# Gemma3 on CoreAI

The CoreAI container is started using the `start_CoreAI.sh` script which uses `podman`, set up a mounted volume called `/iti` where the script exists and will write files with the same user ID and group ID as the calling user.


To enhance the functionality of the CoreAI  environment, we need to install some libraries not pre-installed but required for this notebook. 

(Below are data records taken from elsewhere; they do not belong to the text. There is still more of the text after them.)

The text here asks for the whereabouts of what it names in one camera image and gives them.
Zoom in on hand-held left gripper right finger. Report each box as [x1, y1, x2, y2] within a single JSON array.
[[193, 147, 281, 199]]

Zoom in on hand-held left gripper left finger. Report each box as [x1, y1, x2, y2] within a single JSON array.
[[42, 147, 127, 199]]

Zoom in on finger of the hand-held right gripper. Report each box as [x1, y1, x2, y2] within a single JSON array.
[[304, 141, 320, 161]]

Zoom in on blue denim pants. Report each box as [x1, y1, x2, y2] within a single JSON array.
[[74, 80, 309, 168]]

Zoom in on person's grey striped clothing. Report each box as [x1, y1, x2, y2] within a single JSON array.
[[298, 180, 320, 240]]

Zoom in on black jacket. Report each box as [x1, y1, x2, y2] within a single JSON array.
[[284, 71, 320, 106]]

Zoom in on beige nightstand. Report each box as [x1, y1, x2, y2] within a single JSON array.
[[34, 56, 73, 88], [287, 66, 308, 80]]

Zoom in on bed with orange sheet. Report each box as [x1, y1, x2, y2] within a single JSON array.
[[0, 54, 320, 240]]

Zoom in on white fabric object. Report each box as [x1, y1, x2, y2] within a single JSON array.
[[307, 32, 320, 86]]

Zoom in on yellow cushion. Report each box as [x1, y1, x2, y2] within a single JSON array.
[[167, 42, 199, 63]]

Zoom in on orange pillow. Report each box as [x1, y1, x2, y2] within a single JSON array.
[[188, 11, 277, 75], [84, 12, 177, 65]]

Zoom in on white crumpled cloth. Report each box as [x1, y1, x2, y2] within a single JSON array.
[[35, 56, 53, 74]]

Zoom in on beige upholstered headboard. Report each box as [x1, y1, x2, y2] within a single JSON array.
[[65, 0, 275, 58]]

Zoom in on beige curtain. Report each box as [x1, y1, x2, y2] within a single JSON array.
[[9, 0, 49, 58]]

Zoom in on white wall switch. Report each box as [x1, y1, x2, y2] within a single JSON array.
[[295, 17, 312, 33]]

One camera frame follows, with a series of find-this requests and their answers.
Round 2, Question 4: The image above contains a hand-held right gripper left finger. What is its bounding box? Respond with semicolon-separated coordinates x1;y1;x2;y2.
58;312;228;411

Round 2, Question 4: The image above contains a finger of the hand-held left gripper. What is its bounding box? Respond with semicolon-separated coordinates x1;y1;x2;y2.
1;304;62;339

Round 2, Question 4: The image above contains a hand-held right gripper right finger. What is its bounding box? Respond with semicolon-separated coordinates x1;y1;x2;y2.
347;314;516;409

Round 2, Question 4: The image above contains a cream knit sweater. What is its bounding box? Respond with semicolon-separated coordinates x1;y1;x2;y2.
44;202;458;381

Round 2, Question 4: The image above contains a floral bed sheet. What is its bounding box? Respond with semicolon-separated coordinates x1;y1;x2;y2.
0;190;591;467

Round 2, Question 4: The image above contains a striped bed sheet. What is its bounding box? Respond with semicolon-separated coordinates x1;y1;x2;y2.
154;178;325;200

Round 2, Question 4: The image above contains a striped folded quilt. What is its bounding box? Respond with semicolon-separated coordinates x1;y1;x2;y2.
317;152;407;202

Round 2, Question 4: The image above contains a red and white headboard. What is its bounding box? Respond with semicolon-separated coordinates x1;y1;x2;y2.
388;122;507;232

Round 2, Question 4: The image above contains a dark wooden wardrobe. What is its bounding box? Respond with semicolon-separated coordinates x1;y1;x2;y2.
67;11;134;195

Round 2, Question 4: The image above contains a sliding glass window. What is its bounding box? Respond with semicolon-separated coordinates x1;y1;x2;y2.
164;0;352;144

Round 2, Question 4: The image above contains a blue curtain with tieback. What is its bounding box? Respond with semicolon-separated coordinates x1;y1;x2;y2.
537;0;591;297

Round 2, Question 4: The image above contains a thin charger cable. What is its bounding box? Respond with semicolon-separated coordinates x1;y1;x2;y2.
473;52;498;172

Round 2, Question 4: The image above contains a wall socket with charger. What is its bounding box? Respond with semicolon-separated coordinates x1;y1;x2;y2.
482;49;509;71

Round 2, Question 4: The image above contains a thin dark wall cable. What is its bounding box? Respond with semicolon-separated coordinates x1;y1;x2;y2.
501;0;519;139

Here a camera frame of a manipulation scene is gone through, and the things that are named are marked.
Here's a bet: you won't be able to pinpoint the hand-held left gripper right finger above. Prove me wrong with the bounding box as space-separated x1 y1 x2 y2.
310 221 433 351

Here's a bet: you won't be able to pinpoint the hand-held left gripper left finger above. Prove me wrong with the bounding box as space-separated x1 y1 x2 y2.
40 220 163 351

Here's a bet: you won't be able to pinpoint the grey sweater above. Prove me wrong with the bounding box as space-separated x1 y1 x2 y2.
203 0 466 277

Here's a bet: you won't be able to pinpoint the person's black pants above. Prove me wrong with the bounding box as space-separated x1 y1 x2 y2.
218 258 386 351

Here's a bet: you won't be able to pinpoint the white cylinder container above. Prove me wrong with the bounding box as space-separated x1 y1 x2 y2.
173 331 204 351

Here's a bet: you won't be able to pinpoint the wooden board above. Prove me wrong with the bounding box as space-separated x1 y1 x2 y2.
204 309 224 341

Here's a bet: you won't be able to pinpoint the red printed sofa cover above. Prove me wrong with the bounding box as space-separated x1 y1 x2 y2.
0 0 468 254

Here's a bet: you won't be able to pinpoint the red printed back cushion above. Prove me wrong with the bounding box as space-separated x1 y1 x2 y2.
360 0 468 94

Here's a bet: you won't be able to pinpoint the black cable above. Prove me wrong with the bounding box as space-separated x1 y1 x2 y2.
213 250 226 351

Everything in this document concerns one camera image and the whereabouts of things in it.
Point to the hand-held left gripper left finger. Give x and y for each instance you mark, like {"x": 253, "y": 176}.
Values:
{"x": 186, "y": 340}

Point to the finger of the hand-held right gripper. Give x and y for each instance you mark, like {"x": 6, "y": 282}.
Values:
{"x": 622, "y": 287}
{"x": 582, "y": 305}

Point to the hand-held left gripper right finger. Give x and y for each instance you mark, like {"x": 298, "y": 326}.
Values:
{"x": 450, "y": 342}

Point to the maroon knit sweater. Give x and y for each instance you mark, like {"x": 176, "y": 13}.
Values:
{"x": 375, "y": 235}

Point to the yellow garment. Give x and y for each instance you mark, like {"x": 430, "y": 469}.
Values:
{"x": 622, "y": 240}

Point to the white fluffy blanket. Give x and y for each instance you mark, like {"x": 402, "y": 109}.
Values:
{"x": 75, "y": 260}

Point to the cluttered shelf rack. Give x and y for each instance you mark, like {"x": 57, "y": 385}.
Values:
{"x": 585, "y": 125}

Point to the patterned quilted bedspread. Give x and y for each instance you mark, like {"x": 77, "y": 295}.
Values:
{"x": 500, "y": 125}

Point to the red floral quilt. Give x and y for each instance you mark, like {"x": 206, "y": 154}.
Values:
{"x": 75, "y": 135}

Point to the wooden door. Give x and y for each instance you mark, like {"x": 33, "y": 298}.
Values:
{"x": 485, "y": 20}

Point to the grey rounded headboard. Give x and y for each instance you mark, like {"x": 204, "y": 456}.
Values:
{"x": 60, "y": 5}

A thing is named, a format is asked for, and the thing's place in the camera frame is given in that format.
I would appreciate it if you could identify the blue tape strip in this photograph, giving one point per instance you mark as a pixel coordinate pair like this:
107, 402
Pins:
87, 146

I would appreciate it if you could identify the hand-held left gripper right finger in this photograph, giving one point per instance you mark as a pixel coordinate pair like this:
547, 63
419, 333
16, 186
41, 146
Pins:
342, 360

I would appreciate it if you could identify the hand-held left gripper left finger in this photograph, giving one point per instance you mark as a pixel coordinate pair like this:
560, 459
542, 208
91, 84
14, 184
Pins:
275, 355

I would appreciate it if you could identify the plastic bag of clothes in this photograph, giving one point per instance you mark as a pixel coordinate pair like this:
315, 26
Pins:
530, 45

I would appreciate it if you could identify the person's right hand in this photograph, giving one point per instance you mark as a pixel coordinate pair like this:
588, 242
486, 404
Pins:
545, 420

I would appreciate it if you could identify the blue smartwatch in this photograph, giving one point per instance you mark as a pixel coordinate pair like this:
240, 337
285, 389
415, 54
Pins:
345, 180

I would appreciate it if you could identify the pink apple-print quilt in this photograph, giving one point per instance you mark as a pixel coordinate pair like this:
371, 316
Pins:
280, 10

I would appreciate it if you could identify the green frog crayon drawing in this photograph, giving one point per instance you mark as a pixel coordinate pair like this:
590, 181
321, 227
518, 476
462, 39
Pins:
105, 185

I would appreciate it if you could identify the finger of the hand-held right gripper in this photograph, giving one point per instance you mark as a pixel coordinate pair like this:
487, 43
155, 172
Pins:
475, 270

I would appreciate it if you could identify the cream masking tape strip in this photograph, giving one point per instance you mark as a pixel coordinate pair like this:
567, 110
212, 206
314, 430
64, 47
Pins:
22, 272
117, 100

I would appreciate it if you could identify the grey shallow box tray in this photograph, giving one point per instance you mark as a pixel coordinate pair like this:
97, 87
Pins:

## Create and Activate the Virtual Environment:
Open your terminal or command prompt within the Jupyter notebook. Navigate via `File -> New -> Terminal`.
Type `bash` to access a shell compatible with the following commands.
Navigate to the project directory where you want to set up the environment:

```bash
python3 -m venv --system-site-packages myvenv
source myvenv/bin/activate
pip3 install ipykernel
python -m ipykernel install --user --name=myvenv --display-name="Python (myvenv)"
```

Those commands can also be executed using the `./create_myvenv.sh` script located in the same folder where this notebook is.

## Install Required Libraries:

Before running the following commands, load the `Python (myvenv)` kernel.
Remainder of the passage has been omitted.